- **The problem**: Filter the listing below for "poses" and report every line that has it.
-- Available data follows --
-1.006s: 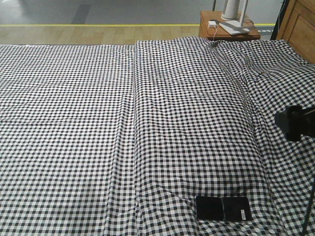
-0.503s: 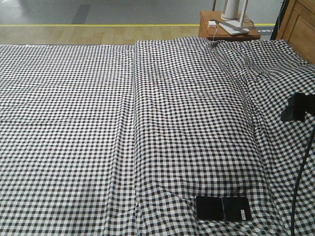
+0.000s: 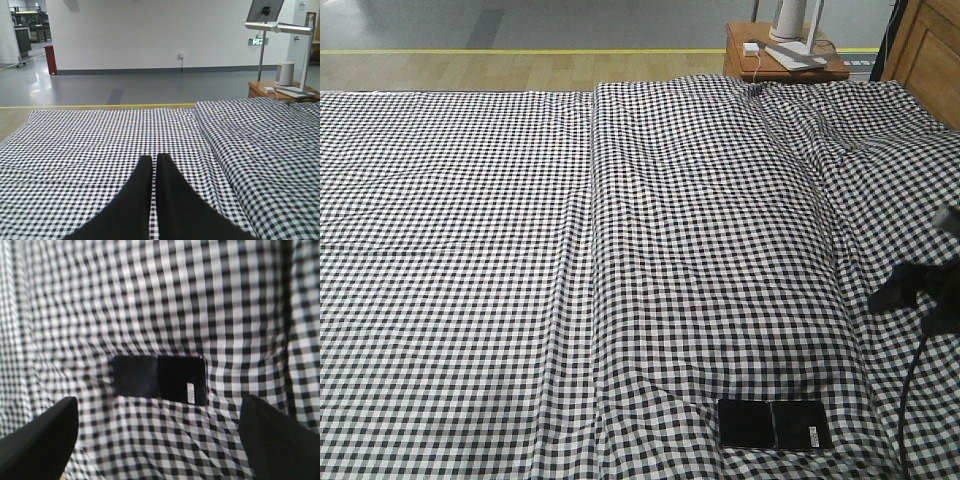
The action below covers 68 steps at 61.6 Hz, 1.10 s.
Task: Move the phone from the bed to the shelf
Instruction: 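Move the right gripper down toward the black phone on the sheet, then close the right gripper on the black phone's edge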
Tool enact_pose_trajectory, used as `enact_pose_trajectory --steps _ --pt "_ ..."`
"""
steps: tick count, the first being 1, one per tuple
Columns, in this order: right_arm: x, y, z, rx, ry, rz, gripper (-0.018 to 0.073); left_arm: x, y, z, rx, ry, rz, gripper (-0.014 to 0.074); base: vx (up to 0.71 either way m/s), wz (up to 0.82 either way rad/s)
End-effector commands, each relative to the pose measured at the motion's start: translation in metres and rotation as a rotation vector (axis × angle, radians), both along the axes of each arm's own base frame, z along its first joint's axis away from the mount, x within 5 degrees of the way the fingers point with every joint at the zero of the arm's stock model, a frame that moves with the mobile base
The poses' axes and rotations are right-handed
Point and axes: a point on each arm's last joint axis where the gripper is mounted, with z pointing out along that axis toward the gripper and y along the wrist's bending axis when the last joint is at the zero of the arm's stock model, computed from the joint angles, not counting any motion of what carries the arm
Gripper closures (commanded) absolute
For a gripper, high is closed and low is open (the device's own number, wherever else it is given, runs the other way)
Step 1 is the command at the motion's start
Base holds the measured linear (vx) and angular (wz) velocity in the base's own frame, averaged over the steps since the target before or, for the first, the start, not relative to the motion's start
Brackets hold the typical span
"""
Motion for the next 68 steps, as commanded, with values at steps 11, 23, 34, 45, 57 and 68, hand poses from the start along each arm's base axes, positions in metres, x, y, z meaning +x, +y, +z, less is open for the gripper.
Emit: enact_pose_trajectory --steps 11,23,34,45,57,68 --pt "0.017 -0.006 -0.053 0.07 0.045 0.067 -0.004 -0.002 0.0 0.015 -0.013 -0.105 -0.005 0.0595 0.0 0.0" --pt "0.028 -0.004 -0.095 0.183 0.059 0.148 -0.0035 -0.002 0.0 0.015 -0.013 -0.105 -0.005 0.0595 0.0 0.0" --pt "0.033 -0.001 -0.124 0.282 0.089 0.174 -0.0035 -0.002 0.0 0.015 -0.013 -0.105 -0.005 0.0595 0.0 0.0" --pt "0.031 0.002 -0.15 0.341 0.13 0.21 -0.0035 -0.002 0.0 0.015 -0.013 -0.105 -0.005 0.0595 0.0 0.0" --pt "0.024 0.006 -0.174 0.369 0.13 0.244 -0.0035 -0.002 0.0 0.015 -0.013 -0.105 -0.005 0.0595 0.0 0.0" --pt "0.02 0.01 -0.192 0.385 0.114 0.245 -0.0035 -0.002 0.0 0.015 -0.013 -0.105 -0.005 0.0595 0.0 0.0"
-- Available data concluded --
- **Response for this exercise**:
The poses' axes and rotations are right-handed
Motion for the next 68 steps, as commanded, with values at steps 11, 23, 34, 45, 57 and 68, hand poses from the start along each arm's base axes, positions in metres, x, y, z meaning +x, +y, +z, less is open for the gripper.

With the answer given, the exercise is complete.